While the use of AI in furniture design is still in its beginning stages, the future of incorporating this technology in a traditionally hands-on craft presents an opportunity to become a game-changer in the world of design, offering possibilities for experimenting with new materials and new construction methods, pushing the boundaries of what makes good design great and enabling designers to craft products that are innovative, user friendly, and enduring. Equally impactful on the ways in which we consume design in our daily lives is the potential for AI to shape interior design, giving designers tools to create spaces that exceed homeowner’s expectations with compelling layouts, innovative color palettes, and optimizing resources within a given budget. With AI as a data analysis partner, interior designers can spend less time making informed decisions that take into account design trends, customer preferences, and information about materials and products, whether based on the demographics of a particular region or noted trends within a particular market. AI also offers the tools needed to create detailed 3D renderings of a design project, so that clients can better visualize how a space will look before renovation even begins, and can recommend furniture, accessories, and color combinations based on the client’s individual needs and tastes, allowing for a customer experience that is at once empowered and holistic. For the designer, AI algorithms can also optimize the layout of a space, considering the dimension and shape of a room, and make recommendations for furnishings that provide maximum functionality and efficiency in distribution of space. While all of these tools can help streamline the process of designing one’s interior, aid in the designer’s research and selection process, and make a project more vivid, concrete, and applicable for clients, the most resonating and valuable results arrive when AI is used in tandem with the creative expertise of a skilled, knowledgeable designer, who can interpret AI suggestions and augment them to optimal effect.

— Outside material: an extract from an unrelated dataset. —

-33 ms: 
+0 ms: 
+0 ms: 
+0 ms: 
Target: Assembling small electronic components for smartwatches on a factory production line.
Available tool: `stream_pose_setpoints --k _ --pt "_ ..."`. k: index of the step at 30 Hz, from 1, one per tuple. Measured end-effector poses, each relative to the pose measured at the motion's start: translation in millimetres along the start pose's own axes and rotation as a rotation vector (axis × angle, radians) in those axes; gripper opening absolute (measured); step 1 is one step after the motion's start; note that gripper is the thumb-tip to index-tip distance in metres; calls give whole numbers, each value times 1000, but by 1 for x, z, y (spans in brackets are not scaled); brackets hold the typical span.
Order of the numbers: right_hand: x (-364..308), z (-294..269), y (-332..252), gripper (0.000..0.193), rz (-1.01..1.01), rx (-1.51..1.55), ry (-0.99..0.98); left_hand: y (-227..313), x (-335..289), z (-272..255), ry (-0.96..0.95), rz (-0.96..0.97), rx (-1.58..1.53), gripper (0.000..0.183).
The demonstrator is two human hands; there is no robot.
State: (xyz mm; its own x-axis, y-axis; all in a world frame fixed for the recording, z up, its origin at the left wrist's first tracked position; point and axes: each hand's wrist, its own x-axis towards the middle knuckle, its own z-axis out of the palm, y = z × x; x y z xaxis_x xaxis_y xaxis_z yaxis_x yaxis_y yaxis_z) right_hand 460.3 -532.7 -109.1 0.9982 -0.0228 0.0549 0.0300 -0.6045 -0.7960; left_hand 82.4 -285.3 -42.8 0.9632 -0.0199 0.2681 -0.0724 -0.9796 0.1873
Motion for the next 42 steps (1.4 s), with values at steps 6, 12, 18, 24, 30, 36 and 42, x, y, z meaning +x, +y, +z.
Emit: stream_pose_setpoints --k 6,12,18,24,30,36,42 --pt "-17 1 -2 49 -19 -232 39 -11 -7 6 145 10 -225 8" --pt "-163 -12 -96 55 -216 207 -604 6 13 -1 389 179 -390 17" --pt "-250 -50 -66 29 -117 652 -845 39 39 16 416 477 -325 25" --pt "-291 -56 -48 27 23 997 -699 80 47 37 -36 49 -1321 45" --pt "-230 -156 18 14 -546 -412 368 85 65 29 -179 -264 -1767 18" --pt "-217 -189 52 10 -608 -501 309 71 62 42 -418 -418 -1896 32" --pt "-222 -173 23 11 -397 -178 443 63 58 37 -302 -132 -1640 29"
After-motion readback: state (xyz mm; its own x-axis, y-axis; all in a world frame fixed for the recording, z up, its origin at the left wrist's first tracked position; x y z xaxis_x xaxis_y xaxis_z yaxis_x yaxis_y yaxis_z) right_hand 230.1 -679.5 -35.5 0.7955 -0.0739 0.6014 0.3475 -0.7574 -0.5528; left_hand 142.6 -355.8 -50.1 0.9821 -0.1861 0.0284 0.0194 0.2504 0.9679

Incredibly vivid, hyperdetailed renderings of structures created through the uncanny and rapidly emerging realm of generative AI has also entered the field of architecture, shaping conversations about how we perceive the world around us and how architects communicate novel ideas about the future of our cities and our living spaces. While some architects, like Arthur Mamou-Moni of London and Michel Rojkind of Mexico City see a promising potential for generative AI in architecture to allow architects to spend less time on the digital screen and more time realizing ideas in the real world, others like New York-based architect Michael K. Chen are more ambivalent about the process, seeing the generation of AI images as interesting, yet mostly “garbage in, garbage out.” Having used AI for existing projects like the design of an eye clinic and a graphic identity for a brand of chocolate, Rojkind says he has not abandoned the tried-and-true, traditional use of a sketch book for his projects, but instead embraces a synthetic generation of images and an opportunity to explore new ideas and curate, rather than create, new concepts based on those results. He agrees that there are still aspects of architecture that AI does not have the power to delineate, and the architect’s imagination and expertise would be needed to tailor in attributes like social values and cultural contexts. While AI possesses the power to stretch what is possible in architecture, interiors, and furniture design, and can take the place of many technical or production-oriented tasks, it does not supersede the creative role of the designer or architect, as the fields of design and architecture are still rather open-ended. AI rather awakens the imagination to new possibilities while analyzing a range of pertinent data, making design more inspired, visionary, and tailored to those use it with refreshing clarity, speed, and efficiency. As AI remains poised to reshape the world of design and contribute to creation of more conscious, socially and ecologically responsible objects and structures, we look forward to what ideas transform lives and what dreams are made real with the unity of this wildly groundbreaking technology and the infinite richness of human creativity.